Discovery Of New Brain Connection Could Be 'Life Changing' For Parkinson's Patients

'It’s not very often you identify a new connection in the human brain.'

Scientists have discovered a new connection in the brain that could be potentially “life changing” for people living with the disabling cognitive effects of Parkinson’s disease.

The new study found that the neurological condition, which affects approximately 127,000 people in the UK, could be interrupted by sending a low frequency wave into a deep region of the brain.

This improved the visible symptoms for those involved in the trial and hints at broader potential to use this technique to treat other cognitive diseases.

Polina Shuvaeva via Getty Images

The team from the University of Iowa worked alongside neurosurgeon Jeremy Greenlee who impants electrodes into the subthalamic nucleus cortex (STN) of the brain - a deep region involved in controlling movement.

Although not very common, Greenlee has a “long history of expertise” conducting this type of surgery, and completes about 30 such operations every year.

Because patients are awake during this procedure (and perform a simple cognitive task as a way of stimulating one part of the brain) it meant that the team could create a map of connections in the brain.

These rare intraoperative brain recordings subsequently provided the first direct evidence of a connection in the human brain between the thinking region of the brain (the frontal cortex) and the STN.

Nandakumar Narayanan, who worked on the study, said: “It’s not very often that you identify a new connection in the human brain.

“The existence of this hyperdirect pathway from the prefrontal cortex to the STN has been bandied about for around a decade, but this is the first time we’ve experimentally shown that it exists and functions in people.”

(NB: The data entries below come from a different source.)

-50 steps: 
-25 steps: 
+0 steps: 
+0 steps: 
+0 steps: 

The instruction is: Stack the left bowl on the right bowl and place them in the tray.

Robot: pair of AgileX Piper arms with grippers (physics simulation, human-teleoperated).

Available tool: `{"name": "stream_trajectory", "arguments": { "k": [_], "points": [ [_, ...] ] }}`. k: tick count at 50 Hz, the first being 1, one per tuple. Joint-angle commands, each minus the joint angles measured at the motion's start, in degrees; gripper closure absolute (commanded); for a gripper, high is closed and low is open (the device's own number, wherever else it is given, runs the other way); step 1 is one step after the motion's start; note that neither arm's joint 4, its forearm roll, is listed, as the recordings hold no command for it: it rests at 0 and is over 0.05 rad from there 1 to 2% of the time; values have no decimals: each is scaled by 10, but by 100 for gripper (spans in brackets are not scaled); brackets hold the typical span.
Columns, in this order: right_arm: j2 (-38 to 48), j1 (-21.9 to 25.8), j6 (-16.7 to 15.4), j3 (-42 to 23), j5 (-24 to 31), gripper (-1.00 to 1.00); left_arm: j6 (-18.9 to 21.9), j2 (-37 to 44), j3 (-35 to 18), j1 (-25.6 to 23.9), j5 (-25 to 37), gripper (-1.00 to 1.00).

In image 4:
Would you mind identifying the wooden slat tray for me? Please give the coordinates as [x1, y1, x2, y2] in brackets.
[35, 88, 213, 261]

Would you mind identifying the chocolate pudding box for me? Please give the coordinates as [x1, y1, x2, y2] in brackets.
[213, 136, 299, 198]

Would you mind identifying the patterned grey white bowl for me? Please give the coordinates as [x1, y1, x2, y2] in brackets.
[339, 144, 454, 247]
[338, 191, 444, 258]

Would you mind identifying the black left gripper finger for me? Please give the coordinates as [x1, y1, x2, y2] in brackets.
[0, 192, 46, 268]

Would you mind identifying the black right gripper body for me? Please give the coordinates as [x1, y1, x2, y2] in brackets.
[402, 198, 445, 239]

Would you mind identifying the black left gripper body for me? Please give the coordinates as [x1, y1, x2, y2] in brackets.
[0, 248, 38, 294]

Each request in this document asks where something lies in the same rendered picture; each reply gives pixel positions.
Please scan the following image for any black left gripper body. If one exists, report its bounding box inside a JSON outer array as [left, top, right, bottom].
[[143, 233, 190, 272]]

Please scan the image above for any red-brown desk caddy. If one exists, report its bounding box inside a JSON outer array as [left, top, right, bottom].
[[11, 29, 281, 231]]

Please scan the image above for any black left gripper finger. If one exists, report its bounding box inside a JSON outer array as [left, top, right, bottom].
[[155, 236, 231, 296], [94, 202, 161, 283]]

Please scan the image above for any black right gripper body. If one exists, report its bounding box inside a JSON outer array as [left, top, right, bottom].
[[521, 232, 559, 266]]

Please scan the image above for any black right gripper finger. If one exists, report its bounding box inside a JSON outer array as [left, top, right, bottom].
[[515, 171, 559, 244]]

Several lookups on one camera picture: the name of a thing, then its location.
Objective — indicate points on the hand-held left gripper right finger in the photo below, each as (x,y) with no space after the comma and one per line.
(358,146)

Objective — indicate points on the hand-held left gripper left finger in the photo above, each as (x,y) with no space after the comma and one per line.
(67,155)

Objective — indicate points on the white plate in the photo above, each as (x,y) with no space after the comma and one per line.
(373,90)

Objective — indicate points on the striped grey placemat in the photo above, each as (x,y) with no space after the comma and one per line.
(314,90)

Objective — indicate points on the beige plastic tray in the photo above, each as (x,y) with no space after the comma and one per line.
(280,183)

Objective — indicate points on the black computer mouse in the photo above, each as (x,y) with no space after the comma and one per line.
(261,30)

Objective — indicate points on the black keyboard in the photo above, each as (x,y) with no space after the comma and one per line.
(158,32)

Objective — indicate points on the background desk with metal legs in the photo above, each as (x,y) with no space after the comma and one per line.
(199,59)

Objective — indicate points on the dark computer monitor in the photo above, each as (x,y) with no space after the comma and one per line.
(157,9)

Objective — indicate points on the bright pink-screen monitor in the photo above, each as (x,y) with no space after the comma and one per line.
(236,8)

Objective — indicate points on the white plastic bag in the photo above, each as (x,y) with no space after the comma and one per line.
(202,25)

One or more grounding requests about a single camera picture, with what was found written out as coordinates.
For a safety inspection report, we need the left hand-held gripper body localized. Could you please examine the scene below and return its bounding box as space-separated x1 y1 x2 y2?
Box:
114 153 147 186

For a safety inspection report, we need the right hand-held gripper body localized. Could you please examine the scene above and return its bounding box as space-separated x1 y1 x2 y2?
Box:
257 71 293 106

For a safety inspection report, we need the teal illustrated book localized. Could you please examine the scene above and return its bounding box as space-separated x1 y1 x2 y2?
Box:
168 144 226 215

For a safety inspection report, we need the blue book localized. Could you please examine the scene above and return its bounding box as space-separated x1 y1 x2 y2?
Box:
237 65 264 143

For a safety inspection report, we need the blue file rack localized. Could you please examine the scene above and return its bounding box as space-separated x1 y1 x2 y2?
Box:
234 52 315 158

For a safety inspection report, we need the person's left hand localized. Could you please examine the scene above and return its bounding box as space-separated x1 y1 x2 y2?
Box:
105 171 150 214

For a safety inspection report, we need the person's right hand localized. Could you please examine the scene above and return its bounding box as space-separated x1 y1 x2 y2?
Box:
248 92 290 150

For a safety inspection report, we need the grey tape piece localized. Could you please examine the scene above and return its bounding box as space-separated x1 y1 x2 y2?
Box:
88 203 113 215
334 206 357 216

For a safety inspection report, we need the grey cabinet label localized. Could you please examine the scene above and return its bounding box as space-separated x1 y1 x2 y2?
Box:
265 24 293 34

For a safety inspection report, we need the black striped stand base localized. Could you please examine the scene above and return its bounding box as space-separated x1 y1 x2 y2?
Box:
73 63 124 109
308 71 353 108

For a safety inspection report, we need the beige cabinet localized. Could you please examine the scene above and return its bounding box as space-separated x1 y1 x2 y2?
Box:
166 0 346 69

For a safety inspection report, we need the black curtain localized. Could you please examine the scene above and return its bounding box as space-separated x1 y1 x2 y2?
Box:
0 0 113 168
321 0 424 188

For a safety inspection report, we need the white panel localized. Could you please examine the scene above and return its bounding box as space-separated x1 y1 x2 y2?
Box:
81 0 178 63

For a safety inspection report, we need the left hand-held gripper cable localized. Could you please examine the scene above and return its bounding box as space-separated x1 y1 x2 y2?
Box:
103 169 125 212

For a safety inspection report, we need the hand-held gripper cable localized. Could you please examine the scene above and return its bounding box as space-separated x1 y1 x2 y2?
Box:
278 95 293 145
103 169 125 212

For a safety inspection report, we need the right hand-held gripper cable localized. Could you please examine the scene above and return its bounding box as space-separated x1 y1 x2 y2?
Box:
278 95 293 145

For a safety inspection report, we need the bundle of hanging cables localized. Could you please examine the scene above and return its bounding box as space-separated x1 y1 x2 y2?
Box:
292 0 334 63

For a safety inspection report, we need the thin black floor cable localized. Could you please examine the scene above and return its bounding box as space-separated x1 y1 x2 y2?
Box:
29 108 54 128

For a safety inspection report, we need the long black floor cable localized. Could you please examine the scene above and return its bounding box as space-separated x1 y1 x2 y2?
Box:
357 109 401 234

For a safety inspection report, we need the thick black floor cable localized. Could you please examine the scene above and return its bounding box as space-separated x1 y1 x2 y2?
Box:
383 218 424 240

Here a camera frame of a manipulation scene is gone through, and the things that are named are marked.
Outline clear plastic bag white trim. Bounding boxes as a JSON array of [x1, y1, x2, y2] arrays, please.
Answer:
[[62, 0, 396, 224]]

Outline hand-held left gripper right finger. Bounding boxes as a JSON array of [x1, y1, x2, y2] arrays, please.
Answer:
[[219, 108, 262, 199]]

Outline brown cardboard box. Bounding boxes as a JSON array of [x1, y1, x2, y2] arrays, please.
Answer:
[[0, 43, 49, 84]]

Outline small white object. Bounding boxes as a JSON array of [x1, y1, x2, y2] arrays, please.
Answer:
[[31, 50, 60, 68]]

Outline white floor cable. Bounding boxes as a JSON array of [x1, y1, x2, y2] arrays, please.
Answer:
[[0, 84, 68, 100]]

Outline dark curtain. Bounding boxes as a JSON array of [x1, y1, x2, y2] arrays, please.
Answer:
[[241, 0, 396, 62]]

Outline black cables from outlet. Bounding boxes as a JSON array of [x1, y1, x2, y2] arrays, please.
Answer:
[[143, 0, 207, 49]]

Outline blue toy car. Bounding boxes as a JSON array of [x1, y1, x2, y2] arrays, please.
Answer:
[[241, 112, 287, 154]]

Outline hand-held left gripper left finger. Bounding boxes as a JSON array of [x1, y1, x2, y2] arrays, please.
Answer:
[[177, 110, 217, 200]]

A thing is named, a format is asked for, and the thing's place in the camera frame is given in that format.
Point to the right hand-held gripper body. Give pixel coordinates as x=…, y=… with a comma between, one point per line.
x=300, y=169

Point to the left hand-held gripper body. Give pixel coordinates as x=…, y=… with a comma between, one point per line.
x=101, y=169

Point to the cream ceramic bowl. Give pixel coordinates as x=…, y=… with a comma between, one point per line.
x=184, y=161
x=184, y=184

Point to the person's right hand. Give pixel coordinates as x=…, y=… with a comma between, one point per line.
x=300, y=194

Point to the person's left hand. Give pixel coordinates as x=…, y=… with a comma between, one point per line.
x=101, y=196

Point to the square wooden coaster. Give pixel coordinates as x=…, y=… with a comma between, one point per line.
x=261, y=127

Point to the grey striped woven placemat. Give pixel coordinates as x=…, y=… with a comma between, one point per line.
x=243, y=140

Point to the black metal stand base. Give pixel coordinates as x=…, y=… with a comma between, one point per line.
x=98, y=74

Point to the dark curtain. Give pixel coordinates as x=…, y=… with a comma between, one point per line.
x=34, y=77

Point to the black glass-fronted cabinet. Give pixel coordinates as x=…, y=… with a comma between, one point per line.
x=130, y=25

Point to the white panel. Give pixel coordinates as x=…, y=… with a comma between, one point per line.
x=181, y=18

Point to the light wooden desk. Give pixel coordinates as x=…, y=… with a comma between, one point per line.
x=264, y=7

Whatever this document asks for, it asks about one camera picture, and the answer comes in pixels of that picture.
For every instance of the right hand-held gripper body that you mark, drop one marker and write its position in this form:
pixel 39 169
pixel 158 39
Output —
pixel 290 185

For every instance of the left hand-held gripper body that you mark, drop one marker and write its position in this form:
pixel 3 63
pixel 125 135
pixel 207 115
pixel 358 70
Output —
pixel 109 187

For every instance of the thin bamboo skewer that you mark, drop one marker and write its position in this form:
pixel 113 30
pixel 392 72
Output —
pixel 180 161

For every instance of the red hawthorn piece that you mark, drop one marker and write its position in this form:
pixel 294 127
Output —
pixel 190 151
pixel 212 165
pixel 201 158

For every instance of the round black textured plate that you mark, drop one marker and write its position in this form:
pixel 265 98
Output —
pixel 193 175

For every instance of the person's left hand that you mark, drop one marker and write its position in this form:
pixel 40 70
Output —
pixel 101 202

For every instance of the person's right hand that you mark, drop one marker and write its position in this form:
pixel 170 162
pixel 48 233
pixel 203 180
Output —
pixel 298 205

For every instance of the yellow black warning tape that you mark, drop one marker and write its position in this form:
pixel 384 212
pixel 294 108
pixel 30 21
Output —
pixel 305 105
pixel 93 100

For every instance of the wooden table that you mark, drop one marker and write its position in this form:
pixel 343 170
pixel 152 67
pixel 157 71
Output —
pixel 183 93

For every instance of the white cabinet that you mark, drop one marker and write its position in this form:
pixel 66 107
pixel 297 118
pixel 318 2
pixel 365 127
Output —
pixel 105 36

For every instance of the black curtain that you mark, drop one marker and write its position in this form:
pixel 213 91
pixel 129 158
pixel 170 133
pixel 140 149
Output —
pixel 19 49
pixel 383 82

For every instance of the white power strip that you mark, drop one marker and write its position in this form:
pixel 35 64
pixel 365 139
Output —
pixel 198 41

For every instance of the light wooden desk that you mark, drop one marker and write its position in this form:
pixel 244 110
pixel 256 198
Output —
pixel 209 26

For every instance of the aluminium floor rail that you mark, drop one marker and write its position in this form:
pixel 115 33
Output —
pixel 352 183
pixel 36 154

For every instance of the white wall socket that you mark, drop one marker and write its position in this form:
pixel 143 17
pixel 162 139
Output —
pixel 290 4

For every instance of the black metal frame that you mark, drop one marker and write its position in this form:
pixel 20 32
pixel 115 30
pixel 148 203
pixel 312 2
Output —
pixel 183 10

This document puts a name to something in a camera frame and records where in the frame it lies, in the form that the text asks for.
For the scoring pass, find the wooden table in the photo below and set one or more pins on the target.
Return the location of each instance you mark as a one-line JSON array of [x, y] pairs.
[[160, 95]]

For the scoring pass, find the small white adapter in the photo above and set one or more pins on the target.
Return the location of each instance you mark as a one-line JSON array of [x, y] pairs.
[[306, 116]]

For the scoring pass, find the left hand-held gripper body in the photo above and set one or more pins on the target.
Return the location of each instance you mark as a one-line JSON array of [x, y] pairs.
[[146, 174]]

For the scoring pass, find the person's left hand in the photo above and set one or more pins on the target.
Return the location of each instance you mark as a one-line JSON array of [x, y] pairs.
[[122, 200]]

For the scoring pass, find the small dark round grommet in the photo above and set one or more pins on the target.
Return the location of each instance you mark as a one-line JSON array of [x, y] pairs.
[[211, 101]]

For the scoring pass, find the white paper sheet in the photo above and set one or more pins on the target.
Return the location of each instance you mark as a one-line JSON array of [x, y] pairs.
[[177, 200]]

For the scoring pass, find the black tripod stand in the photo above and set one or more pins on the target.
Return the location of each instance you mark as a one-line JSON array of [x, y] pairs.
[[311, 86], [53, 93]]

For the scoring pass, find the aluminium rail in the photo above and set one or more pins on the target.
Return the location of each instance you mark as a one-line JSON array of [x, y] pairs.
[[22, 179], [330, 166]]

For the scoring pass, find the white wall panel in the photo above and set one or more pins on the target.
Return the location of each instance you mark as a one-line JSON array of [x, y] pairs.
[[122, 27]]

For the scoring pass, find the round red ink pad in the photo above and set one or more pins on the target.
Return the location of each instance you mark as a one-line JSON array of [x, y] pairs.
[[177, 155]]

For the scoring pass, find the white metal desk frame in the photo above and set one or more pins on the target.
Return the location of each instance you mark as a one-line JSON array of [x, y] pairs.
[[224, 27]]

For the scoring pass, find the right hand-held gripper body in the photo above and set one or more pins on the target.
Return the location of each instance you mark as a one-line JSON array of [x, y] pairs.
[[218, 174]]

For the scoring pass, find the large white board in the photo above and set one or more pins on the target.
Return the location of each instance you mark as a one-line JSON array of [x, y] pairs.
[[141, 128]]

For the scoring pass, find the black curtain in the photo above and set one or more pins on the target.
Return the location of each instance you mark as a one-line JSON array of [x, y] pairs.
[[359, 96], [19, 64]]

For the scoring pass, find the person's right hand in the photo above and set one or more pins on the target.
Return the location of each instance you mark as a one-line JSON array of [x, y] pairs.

They were then able to stimulate the STN region and were able to show that by doing so, they changed the frontal cortical activity.

“And if we stimulate the STN and change cortical activity, we can actually change behavior in a beneficial way, improving the patient’s’ cognitive performance,” said Narayanan.

“It is exciting to potentially have a way to improve cognition that could be life changing for patients,” Greenlee said.

Deep brain stimulation of the STN at high frequencies is already approved to treat movement problems in some patients with Parkinson’s but this new low frequency technique could do more for the impairment of patient’s thinking rather than movement.